Je souris quand je remarque que bien des gens se soucient depuis peu de l'éducation des jeunes, le réseau national jamais été aussi déstructuré et en mauvais état. Quand cette crise sera finie, je doute que certains continueront à se soucier de ce que leurs jeunes font comme apprentissage. Ce qui ne semble pas être votre cas. À cet égard, la mère d'un jeune suspendu pour mauvais comportement à l'école ne s'inquiète pas de ses résultats scolaires mais de qui va s'occuper de lui à la maison... Elle a engueulé la secrétaire et l'adjointe au lieu de s'occuper de son jeune. Ça me décourage.

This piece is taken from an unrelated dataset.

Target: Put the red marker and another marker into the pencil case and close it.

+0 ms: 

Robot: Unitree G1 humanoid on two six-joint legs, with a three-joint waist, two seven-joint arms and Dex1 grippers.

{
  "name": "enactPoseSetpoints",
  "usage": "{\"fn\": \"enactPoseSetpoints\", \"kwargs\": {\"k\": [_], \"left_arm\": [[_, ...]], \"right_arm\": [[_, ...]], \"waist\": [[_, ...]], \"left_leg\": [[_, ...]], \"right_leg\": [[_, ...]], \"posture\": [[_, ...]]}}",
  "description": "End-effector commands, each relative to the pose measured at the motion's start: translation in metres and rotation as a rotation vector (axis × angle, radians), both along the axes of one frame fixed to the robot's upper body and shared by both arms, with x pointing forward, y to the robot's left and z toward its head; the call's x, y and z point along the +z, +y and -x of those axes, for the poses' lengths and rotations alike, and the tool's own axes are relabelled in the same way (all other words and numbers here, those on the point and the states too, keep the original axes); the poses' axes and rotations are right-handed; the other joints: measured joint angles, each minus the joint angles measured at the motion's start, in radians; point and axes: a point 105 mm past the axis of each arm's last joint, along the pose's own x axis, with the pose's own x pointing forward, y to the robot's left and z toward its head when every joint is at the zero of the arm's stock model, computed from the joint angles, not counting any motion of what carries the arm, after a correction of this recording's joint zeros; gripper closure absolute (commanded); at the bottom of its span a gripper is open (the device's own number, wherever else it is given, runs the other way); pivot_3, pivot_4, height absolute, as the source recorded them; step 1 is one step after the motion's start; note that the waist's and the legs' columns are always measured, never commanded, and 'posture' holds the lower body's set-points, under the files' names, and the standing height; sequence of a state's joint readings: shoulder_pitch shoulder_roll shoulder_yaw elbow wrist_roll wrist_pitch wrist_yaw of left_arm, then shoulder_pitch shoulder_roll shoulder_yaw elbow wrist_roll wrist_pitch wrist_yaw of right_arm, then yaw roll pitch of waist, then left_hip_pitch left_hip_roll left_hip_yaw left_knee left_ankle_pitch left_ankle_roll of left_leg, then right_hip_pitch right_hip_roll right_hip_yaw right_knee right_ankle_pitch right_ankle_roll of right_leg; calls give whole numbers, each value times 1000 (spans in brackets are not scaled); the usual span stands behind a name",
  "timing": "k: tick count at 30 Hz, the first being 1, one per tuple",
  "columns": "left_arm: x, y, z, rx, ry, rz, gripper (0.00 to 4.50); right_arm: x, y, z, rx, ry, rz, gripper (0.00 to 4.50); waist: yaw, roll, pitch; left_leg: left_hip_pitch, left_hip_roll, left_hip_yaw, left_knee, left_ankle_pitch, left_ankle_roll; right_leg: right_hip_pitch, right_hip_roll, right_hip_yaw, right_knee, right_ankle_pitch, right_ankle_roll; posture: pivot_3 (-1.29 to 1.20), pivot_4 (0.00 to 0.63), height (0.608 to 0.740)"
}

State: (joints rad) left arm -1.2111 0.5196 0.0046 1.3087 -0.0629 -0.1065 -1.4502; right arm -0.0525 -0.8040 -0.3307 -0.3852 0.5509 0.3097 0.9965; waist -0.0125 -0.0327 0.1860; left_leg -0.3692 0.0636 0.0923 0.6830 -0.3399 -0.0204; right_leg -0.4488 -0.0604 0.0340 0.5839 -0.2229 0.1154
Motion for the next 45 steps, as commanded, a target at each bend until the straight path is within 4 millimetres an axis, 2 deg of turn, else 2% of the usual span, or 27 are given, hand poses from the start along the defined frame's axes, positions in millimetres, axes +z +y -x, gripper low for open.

Si vous avez raison sur le fait que des chiffres ne valent pas un discours clair et cohérent, le problème, quant à moi, est que nous n, avons ni l'un ni l'autre... Ces chiffres doivent être compilés pour évaluer si la stratégie du gouvernement est efficace. Dans une pandémie, c'est essentiel. Actuellement, avec le nombre d'écoles présentant un cas mais aussi des éclosions, c'est embêtant. Je peux vous certifier que les chiffres du site covid écoles Québec sont incomplets. Mais moins que ce que le gouvernement disait... On n'est donc pas dans le contrôle. M. Roberge ne semble pas le réaliser. Et ce manque de rigueur ou de transparence (un défi que le gouvernement s'était donné) nuit à la confiance.

Je ne suis pas partisan de l'école à distance. Et je travaille fort à établir des liens significatifs avec le pus vite possible. Au cas.

Bonne soirée!

Anonyme a dit…

Je suis épuisée. Une enseignante d'expérience

Le professeur masqué a dit…

Anonyme: Honnêtement, je me maintiens parce que j'ai des bons groupes mais, autour de moi, certains collègues commencent à flancher ou à réduire leurs attentes envers les élèves. Bon courage!

bibconfidences a dit…

Œuvre :-)

Unknown a dit…

Les enseignants deviennent des gardiens au détriment de leur santé. Le risque est dit calculé de la part du gouvernement dans sa fonction paternaliste. Le stress se rajoute nécessairement comme un nouveau fardeau face au projet éducatif à remplir de la part de l'enseignant. Il doit continuer à répondre à des exigences gouvernementales en matière d'objectifs d'apprentissage. Il est mu par les principes fondateurs d'équité et de diversité dans l'enseignement pluriel que représente l'école d'aujourd'hui. Cette éthique de base de l'enseignement peut-elle être adéquatement respectée par l'enseignant dans ces conditions plus que contraignantes? Comment l'enseignant peut-il s'adapter en conservant l'application d'une éducabilité universelle?